The task: Nothing in the data should be left out or altered when it is retyped.

BEGIN Data

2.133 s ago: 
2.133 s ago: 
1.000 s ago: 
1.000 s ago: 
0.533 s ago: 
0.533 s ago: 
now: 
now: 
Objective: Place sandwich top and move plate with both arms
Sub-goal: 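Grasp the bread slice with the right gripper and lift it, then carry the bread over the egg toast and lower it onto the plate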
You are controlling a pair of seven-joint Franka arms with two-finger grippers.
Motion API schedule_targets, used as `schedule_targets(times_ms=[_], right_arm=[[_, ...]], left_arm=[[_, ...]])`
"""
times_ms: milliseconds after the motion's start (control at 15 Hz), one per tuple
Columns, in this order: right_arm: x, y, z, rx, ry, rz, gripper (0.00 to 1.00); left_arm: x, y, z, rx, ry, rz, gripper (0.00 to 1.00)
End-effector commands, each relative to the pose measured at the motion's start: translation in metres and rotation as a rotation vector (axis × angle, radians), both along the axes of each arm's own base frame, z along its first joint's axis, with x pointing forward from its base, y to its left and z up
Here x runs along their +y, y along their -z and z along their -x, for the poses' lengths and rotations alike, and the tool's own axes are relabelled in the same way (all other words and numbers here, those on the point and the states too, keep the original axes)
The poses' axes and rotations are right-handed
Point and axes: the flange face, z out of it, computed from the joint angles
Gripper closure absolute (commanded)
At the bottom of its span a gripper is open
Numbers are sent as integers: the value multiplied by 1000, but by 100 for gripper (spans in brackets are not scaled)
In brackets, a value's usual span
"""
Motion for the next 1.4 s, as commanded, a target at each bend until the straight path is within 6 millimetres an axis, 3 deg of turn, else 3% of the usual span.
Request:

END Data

Response to the exercise:
2.133 s ago: 
2.133 s ago: 
1.000 s ago: 
1.000 s ago: 
0.533 s ago: 
0.533 s ago: 
now: 
now: 
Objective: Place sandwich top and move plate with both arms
Sub-goal: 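Grasp the bread slice with the right gripper and lift it, then carry the bread over the egg toast and lower it onto the plate
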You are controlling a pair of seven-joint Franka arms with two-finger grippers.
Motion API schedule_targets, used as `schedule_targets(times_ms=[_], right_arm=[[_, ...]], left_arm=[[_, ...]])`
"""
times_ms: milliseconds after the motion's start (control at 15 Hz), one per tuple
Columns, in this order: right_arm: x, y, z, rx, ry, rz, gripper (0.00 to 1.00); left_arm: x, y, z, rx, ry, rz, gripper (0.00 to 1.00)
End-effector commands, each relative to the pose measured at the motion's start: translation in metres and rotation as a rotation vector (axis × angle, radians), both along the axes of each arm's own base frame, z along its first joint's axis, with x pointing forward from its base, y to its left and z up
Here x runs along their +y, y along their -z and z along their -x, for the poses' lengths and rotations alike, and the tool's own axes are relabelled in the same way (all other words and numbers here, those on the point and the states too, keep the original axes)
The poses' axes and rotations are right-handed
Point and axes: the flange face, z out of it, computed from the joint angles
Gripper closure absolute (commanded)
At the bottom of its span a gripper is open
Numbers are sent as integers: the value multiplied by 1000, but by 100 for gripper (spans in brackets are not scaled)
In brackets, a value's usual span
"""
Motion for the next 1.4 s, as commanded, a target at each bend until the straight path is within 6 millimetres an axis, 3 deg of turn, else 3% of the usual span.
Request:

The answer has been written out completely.